TASK INSTRUCTIONS: Exactly retype the lines below from the one containing "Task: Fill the" through the end of the listing. Leave pictures out.

INFORMATION SUPPLIED:
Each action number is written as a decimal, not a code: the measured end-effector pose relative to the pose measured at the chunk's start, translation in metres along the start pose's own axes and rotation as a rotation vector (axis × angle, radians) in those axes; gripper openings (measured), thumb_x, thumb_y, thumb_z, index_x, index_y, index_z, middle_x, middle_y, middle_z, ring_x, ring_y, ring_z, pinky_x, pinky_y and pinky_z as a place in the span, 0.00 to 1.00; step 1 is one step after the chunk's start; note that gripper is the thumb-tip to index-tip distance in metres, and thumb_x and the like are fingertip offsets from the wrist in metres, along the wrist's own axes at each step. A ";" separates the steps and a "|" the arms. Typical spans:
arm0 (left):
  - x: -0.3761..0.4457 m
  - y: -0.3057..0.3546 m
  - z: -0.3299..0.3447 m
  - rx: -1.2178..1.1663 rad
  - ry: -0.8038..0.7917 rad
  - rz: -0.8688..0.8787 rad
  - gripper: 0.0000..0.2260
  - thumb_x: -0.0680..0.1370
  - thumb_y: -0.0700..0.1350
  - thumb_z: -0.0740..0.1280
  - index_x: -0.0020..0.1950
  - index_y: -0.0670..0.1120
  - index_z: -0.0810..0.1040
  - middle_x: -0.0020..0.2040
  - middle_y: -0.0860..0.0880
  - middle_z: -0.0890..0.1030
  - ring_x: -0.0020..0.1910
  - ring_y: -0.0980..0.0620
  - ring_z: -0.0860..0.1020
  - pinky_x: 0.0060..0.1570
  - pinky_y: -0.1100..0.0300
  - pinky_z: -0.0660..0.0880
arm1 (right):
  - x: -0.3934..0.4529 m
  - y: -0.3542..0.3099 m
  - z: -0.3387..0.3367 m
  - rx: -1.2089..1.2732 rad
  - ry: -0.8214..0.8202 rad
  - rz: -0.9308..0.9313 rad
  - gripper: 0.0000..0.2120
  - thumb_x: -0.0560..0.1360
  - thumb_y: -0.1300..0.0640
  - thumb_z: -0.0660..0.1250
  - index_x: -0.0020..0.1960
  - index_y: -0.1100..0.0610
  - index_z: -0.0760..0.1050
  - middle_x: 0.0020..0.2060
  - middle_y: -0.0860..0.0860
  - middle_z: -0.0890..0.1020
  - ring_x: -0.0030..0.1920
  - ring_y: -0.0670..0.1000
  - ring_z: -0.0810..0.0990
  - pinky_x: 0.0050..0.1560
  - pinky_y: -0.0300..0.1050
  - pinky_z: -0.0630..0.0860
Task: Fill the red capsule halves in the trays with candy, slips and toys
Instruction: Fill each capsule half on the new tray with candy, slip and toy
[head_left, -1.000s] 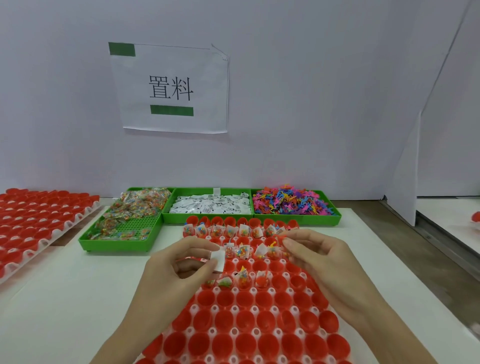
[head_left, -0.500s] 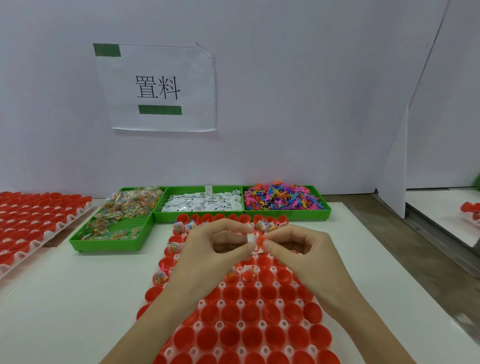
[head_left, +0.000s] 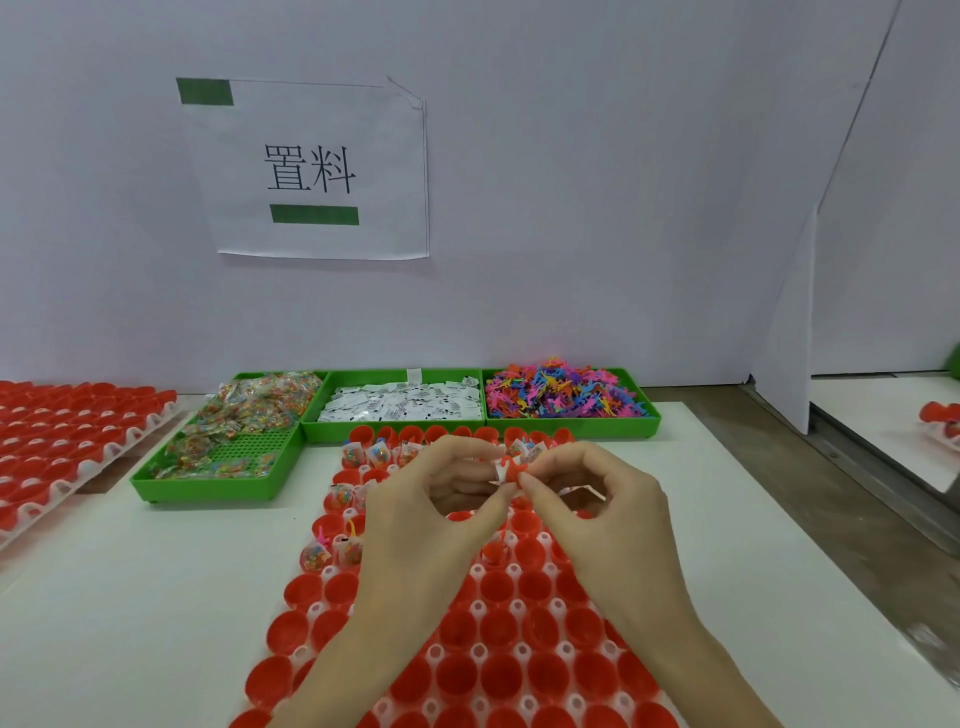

EXERCISE RESPONSE:
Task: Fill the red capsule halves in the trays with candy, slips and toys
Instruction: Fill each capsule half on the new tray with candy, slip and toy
[head_left, -1.000s] 
[head_left, -0.500s] 
[head_left, +0.000s] 

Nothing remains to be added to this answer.